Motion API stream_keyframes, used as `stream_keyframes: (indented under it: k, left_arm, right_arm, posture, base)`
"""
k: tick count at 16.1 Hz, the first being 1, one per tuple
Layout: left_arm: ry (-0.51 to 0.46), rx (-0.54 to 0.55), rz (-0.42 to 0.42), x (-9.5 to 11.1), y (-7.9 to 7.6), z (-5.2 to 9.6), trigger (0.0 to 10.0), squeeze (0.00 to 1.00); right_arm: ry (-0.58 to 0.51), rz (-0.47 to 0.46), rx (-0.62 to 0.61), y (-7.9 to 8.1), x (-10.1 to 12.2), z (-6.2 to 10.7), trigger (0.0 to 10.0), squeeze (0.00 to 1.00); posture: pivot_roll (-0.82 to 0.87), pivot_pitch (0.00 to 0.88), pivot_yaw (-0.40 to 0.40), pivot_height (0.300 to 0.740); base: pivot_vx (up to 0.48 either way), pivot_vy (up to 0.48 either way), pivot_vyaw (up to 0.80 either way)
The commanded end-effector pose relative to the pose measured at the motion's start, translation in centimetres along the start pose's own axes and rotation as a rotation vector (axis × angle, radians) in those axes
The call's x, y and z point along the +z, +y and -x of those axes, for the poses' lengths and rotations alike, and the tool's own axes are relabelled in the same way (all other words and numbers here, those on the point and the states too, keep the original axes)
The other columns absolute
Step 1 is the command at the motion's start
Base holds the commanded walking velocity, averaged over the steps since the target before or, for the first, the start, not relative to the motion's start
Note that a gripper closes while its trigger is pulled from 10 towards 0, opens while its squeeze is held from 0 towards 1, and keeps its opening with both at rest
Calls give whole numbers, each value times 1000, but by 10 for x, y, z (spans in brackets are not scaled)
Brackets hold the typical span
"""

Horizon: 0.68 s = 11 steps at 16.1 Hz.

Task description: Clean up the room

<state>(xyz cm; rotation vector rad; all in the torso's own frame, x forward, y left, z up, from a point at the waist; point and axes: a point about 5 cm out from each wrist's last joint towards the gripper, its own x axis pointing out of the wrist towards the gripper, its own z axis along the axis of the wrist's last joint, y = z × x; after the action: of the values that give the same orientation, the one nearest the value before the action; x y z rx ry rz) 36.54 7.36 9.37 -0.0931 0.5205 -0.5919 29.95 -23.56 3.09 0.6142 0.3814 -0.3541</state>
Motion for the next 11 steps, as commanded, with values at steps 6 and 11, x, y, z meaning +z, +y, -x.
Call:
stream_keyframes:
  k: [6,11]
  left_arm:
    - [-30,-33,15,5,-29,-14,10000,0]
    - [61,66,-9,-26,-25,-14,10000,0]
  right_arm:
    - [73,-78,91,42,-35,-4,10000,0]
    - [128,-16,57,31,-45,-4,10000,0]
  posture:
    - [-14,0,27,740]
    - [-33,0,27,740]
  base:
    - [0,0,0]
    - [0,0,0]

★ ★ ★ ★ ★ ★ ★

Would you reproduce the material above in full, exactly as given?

- **ANSWER TO THIS TASK**
Motion API stream_keyframes, used as `stream_keyframes: (indented under it: k, left_arm, right_arm, posture, base)`
"""
k: tick count at 16.1 Hz, the first being 1, one per tuple
Layout: left_arm: ry (-0.51 to 0.46), rx (-0.54 to 0.55), rz (-0.42 to 0.42), x (-9.5 to 11.1), y (-7.9 to 7.6), z (-5.2 to 9.6), trigger (0.0 to 10.0), squeeze (0.00 to 1.00); right_arm: ry (-0.58 to 0.51), rz (-0.47 to 0.46), rx (-0.62 to 0.61), y (-7.9 to 8.1), x (-10.1 to 12.2), z (-6.2 to 10.7), trigger (0.0 to 10.0), squeeze (0.00 to 1.00); posture: pivot_roll (-0.82 to 0.87), pivot_pitch (0.00 to 0.88), pivot_yaw (-0.40 to 0.40), pivot_height (0.300 to 0.740); base: pivot_vx (up to 0.48 either way), pivot_vy (up to 0.48 either way), pivot_vyaw (up to 0.80 either way)
The commanded end-effector pose relative to the pose measured at the motion's start, translation in centimetres along the start pose's own axes and rotation as a rotation vector (axis × angle, radians) in those axes
The call's x, y and z point along the +z, +y and -x of those axes, for the poses' lengths and rotations alike, and the tool's own axes are relabelled in the same way (all other words and numbers here, those on the point and the states too, keep the original axes)
The other columns absolute
Step 1 is the command at the motion's start
Base holds the commanded walking velocity, averaged over the steps since the target before or, for the first, the start, not relative to the motion's start
Note that a gripper closes while its trigger is pulled from 10 towards 0, opens while its squeeze is held from 0 towards 1, and keeps its opening with both at rest
Calls give whole numbers, each value times 1000, but by 10 for x, y, z (spans in brackets are not scaled)
Brackets hold the typical span
"""

Horizon: 0.68 s = 11 steps at 16.1 Hz.

Task description: Clean up the room

<state>(xyz cm; rotation vector rad; all in the torso's own frame, x forward, y left, z up, from a point at the waist; point and axes: a point about 5 cm out from each wrist's last joint towards the gripper, its own x axis pointing out of the wrist towards the gripper, its own z axis along the axis of the wrist's last joint, y = z × x; after the action: of the values that give the same orientation, the one nearest the value before the action; x y z rx ry rz) 36.54 7.36 9.37 -0.0931 0.5205 -0.5919 29.95 -23.56 3.09 0.6142 0.3814 -0.3541</state>
Motion for the next 11 steps, as commanded, with values at steps 6 and 11, x, y, z meaning +z, +y, -x.
Call:
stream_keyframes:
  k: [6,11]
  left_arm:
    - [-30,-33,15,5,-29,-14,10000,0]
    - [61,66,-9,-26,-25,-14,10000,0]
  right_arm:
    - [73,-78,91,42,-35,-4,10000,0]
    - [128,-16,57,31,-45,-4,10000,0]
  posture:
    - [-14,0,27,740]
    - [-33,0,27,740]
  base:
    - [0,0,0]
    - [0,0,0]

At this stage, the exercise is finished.